What is needed: For the word "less", return each line of the data in which it occurs.
**** Exercise data
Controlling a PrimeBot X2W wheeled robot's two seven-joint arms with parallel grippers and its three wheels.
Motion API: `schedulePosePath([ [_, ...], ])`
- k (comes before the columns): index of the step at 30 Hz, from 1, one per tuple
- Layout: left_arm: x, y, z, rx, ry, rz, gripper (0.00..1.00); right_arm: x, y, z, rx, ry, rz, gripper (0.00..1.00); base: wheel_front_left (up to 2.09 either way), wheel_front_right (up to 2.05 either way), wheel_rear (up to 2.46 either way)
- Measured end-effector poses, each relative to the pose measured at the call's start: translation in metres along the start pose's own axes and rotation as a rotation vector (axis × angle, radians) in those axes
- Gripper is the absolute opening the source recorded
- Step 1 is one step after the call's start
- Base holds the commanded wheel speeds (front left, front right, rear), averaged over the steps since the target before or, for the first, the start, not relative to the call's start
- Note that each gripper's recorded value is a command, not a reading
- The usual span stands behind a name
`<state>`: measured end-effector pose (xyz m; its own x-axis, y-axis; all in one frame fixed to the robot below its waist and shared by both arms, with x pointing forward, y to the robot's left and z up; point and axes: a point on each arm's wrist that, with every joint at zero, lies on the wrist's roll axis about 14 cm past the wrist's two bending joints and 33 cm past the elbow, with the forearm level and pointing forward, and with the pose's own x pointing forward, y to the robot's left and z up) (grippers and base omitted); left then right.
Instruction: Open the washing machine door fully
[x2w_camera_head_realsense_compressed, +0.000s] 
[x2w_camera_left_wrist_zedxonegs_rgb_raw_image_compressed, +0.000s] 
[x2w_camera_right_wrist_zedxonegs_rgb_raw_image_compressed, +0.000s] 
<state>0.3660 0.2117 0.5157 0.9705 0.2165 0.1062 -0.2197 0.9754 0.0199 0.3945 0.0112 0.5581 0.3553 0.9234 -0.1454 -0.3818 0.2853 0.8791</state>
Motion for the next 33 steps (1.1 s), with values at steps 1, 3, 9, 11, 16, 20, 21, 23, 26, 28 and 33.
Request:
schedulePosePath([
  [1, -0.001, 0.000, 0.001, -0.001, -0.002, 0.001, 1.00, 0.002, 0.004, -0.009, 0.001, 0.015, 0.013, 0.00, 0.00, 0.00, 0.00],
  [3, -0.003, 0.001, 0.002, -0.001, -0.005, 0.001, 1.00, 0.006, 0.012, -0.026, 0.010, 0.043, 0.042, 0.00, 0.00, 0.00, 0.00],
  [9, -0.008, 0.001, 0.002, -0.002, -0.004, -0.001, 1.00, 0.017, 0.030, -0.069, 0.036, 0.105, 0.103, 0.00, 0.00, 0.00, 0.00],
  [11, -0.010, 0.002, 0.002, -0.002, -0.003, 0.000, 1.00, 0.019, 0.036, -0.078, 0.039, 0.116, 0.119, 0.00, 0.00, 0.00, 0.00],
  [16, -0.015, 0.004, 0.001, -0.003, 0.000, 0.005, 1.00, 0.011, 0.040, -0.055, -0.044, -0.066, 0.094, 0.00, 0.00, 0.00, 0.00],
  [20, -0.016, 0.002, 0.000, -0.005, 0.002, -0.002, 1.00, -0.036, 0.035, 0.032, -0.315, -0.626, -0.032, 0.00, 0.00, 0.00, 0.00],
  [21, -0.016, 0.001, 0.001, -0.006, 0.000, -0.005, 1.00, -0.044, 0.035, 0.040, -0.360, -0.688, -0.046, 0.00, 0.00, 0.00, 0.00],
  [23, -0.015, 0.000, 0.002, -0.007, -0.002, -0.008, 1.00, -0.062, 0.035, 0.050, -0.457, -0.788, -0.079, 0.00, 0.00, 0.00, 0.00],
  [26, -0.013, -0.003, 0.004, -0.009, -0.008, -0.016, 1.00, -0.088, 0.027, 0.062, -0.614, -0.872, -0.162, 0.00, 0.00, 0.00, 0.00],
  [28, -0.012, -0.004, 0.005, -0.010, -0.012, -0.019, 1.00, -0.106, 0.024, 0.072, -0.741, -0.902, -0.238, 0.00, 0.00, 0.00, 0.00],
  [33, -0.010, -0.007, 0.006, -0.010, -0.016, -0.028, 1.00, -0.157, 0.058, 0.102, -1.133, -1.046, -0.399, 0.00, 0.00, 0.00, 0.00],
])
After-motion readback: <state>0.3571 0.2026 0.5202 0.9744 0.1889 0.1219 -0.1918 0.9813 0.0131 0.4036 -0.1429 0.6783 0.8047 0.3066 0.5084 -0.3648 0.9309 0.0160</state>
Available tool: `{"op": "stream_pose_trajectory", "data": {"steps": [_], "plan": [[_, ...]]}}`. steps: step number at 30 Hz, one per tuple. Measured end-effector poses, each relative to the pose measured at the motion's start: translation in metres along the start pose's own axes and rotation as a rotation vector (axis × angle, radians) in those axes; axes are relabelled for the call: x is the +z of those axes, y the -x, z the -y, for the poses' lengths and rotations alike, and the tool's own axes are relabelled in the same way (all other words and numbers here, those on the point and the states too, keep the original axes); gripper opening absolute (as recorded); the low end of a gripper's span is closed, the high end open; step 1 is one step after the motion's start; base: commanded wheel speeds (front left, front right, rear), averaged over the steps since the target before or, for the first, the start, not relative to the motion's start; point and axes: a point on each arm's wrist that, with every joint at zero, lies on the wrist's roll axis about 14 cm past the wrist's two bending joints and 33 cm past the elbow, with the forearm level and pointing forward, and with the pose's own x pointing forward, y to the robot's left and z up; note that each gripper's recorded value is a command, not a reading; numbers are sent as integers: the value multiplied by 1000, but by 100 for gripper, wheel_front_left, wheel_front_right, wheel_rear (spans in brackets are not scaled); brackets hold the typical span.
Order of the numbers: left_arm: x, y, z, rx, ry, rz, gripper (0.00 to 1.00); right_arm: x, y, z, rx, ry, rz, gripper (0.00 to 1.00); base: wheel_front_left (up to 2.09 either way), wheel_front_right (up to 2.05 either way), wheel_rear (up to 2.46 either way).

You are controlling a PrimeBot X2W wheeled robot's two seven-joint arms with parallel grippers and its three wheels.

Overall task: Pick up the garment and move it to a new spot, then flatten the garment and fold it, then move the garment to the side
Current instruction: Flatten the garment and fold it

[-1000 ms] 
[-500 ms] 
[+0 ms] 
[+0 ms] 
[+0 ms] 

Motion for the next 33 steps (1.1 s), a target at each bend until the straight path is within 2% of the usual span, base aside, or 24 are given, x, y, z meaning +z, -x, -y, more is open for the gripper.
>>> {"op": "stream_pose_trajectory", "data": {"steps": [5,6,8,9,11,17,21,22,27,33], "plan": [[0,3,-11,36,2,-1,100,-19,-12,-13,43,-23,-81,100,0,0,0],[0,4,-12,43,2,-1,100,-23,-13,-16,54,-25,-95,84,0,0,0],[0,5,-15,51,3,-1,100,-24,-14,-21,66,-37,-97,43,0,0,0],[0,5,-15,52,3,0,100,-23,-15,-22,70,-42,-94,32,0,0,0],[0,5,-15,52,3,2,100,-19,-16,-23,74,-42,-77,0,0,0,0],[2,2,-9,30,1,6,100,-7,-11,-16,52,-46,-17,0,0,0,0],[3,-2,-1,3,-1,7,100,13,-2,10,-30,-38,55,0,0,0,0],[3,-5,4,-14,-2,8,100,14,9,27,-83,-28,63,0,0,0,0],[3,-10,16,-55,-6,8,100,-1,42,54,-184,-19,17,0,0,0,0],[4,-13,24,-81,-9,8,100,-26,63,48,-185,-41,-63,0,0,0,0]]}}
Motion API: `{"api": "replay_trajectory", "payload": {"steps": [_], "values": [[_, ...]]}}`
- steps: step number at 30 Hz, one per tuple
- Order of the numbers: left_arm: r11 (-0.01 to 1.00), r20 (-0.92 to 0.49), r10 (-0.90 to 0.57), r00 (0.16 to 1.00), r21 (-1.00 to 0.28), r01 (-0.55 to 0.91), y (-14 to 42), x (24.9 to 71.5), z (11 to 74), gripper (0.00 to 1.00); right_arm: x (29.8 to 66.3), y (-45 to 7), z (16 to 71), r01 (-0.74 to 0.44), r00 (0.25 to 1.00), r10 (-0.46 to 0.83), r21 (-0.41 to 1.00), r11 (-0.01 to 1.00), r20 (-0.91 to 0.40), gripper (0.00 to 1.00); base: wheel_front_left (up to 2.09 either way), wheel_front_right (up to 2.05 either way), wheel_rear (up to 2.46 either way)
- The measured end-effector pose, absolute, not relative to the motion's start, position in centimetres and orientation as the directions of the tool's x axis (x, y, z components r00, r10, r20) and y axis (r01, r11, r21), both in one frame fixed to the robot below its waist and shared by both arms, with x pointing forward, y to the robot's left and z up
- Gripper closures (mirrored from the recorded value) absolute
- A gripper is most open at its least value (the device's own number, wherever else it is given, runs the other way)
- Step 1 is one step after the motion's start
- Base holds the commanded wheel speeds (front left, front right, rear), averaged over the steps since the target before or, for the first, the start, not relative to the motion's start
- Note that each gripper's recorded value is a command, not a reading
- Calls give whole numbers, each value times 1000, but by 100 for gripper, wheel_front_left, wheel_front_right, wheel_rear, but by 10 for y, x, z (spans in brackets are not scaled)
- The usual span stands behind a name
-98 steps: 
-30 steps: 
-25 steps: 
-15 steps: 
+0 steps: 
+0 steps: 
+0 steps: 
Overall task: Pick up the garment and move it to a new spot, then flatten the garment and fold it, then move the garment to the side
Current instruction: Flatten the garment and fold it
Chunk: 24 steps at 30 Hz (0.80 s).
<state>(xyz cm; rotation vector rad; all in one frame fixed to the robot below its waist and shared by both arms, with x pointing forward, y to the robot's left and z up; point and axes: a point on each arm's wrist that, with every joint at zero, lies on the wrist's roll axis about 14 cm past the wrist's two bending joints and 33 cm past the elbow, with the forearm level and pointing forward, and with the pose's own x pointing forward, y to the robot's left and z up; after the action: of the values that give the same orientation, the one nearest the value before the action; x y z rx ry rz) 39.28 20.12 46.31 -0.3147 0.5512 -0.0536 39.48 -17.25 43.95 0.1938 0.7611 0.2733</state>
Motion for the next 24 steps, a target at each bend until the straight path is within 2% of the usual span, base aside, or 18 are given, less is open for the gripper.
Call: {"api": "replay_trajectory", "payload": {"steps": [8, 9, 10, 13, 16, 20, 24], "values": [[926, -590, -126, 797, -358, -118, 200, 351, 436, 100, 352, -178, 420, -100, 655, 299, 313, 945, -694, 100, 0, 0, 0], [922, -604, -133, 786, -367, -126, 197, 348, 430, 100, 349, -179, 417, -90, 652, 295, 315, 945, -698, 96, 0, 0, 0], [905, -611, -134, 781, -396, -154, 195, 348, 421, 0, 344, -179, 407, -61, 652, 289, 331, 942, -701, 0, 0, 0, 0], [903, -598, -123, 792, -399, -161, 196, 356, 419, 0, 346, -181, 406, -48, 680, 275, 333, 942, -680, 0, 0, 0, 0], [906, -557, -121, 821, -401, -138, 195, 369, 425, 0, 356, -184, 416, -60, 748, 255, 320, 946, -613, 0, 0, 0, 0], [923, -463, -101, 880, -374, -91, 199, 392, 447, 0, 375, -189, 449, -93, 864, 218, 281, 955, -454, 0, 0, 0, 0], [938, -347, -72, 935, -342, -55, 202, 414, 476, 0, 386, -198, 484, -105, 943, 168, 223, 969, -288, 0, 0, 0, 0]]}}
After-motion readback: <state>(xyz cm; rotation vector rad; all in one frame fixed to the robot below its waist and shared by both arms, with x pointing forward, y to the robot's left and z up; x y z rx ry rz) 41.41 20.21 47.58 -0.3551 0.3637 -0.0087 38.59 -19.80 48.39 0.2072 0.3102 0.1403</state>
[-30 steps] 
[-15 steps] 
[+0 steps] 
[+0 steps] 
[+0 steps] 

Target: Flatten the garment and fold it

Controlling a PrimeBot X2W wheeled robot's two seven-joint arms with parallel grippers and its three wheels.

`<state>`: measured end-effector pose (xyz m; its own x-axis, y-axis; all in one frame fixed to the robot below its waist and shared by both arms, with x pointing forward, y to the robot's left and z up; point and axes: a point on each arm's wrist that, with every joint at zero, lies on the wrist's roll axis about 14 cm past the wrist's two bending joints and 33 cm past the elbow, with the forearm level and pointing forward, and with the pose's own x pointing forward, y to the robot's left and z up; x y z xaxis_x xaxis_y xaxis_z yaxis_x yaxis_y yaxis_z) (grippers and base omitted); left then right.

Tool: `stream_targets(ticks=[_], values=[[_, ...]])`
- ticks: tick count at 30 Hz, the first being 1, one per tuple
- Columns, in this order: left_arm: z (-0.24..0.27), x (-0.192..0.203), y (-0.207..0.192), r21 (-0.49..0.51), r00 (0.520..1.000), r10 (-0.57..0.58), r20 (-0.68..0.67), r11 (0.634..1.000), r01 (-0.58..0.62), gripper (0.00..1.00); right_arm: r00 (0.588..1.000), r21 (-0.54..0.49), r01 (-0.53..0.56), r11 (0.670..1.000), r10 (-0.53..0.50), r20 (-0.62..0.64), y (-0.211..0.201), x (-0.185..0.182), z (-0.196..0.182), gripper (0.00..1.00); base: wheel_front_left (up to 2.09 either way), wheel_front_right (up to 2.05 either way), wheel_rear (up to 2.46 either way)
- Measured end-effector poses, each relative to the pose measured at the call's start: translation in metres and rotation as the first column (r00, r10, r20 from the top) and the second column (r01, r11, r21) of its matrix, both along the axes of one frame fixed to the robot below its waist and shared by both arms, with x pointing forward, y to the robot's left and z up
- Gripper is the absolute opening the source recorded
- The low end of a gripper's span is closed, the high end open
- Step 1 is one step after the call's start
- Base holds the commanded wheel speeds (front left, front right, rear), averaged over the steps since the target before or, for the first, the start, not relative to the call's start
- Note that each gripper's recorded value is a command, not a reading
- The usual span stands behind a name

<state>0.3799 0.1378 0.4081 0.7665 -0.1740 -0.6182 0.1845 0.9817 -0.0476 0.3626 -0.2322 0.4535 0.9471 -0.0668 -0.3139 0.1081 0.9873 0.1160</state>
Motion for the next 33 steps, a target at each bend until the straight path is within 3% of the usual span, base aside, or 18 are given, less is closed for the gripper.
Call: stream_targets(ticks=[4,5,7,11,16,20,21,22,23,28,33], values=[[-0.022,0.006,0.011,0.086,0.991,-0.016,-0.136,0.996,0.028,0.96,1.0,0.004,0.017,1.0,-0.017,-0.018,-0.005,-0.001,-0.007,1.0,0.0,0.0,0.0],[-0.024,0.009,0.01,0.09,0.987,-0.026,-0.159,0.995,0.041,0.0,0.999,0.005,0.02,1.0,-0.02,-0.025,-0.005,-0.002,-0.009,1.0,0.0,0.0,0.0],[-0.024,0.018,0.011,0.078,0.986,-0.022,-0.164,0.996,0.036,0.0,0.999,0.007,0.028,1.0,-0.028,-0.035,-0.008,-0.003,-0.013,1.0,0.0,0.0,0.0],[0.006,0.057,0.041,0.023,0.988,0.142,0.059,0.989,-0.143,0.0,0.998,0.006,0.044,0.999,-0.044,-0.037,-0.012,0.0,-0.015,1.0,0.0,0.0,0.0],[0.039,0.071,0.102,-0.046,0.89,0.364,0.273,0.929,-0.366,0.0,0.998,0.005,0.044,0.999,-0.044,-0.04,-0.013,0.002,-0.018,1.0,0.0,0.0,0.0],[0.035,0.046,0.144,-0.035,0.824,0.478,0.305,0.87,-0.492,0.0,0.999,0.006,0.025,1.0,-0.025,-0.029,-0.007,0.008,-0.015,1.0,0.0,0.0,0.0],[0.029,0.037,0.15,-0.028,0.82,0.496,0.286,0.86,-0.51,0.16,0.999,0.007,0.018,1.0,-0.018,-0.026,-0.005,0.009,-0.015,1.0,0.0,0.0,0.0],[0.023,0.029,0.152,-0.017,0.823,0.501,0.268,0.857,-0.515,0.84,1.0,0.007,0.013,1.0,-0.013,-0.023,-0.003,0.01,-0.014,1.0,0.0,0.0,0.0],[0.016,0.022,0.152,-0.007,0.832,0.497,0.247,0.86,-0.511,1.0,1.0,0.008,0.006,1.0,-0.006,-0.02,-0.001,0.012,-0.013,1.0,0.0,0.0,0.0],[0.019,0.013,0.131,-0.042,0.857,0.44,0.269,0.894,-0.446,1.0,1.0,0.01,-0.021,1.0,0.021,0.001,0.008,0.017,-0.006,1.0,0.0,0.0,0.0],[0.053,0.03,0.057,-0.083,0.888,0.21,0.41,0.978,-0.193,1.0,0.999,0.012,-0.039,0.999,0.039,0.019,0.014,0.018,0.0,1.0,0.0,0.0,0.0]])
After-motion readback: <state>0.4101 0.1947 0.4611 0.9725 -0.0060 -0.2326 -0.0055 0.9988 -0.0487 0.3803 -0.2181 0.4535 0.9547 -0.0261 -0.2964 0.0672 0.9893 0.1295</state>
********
Solution for this task:
Motion for the next 24 steps, a target at each bend until the straight path is within 2% of the usual span, base aside, or 18 are given, less is open for the gripper.
Motion for the next 33 steps, a target at each bend until the straight path is within 3% of the usual span, base aside, or 18 are given, less is closed for the gripper.

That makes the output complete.